Dermatitis alérgica: contagio y tratamiento

Publicado en por Juan Camilo

La dermatitis alérgica es una enfermedad de la piel de origen inmunológico, que no es contagiosa y cuyo tratamiento se basa en el control de los síntomas y evitar los desencadenantes.

La dermatitis alérgica no se contagia

La dermatitis de contacto es una enfermedad que se caracteriza por una inflamación de la piel causada por un agente externo irritante o alérgeno. No es sinónimo de dermatitis atópica.

Se clasifica según el agente provocador y el mecanismo inmunológico:

  • De contacto irritativa, por agentes a los que no se es alérgico previamente, pero que al exponerse a ellos, hay una reacción en la piel.
  • De contacto alérgica, por reacción a un agente alérgeno que estimula el sistema inmune y se produce una reacción llamada de hipersensibilidad tipo IV.

Es importante saber que dermatitis de contacto alérgica o irritativa, no significa contagiosa, pues no se debe a un agente infeccioso, sino a una reacción de la piel que depende de cada persona.

Independientemente del mecanismo fisiopatológico, los síntomas son los mismos: en la fase aguda hay picor, piel enrojecida con vesículas y descamación fina. En la fase crónica aparece engrosamiento de la piel con aspecto de liquen (liquenificación).

Los síntomas siempre aparecerán como consecuencia del contacto con agentes externos y sólo en la parte del cuerpo expuesta a ese agente.

Algunas fotos de dermatitis alérgica, para entender mejor los síntomas, pueden encontrarse en webs médicas como:

  • dermis.net

  • enciclopediasalud.com

Los agentes que pueden provocar una dermatitis de contacto alérgica, son generalmente los que usan las personas que trabajan con productos industriales como ácidos, derivados del petróleo, disolventes y detergentes. También el níquel de joyas y relojes, perfumes (muy común que tengan bálsamo del Perú), antisépticos y vacunas con timerosal, productos de limpieza del hogar, el látex, entre otros.

Tratamiento

Las alergias de piel, y dentro de ellas la alergia por contacto, no tienen cura definitiva y su tratamiento se basa en dos pilares:

1. Evitar el agente alérgico: para ello es indispensable que el médico dermatólogo o el alergólogo, realice pruebas de alergia, para conocer el agente específico que desencadena los síntomas.

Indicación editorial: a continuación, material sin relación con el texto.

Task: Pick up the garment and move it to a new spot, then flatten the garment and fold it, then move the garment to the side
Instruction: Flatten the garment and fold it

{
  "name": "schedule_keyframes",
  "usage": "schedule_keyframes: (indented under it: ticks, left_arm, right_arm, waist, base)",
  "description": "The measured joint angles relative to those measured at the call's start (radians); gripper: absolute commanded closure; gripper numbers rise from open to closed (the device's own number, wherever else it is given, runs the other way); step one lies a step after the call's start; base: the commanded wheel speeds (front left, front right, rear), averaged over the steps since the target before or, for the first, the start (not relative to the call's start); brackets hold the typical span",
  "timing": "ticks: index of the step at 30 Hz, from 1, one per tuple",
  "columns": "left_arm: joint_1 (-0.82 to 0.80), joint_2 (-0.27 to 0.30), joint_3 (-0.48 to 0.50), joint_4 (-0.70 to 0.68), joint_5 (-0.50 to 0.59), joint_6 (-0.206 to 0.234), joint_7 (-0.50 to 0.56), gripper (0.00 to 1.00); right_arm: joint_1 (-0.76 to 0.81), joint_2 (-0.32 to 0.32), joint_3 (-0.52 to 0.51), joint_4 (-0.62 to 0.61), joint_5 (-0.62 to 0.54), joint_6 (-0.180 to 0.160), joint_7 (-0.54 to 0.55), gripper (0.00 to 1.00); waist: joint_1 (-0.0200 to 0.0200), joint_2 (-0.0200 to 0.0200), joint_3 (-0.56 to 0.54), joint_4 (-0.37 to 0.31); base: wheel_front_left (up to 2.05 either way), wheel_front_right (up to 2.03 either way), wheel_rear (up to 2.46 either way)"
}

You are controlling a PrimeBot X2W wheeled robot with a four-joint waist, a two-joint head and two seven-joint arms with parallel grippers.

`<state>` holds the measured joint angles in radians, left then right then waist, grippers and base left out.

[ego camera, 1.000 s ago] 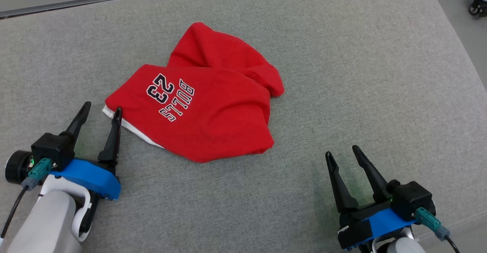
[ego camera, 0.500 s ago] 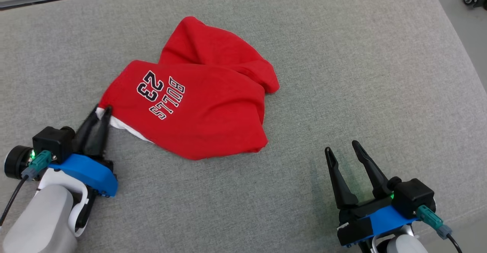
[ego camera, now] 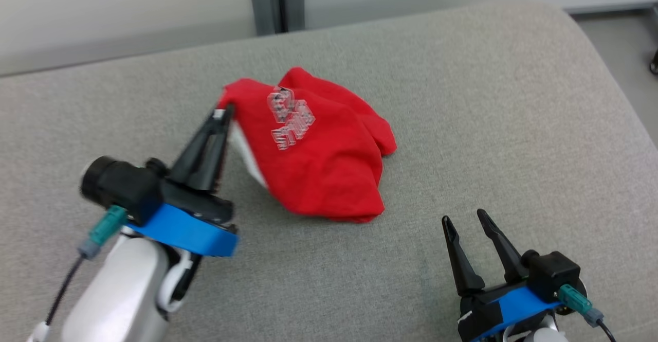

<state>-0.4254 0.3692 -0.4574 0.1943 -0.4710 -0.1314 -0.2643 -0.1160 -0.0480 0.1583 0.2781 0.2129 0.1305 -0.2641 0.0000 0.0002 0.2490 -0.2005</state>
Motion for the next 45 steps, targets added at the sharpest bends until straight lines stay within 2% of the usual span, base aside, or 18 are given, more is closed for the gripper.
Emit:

Una vez conocida la sustancia y las cosas del medio que lo contienen, debe evitarse al máximo un contacto con la piel.

2. Manejar los síntomas: consiste en dar un tratamiento paliativo y controlador de los síntomas.

  • Antihistamínicos: como desloratadina o ebastina, se usan para disminuir el picor.
  • Corticoides tópicos: se empieza con corticoides en cremas, loción o gel, desde los de menor potencia (hidrocortizona) a mediana potencia (betametasona, mometasona), hasta los de mayor potencia (clobetazona), en función de la intensidad de los síntomas como el enrojecimiento y picor de la piel y la formación de vesículas.
  • Emolientes e hidratantes: lociones o cremas que contengan idealmente úrea y con un pH similar a la piel, que humecten y eviten la aparición de síntomas crónicos como la liquenificación y atrofia de la epidermis.

Si se hace un tratamiento que involucre todos estos pasos, se disminuye la aparición y complicación de los síntomas.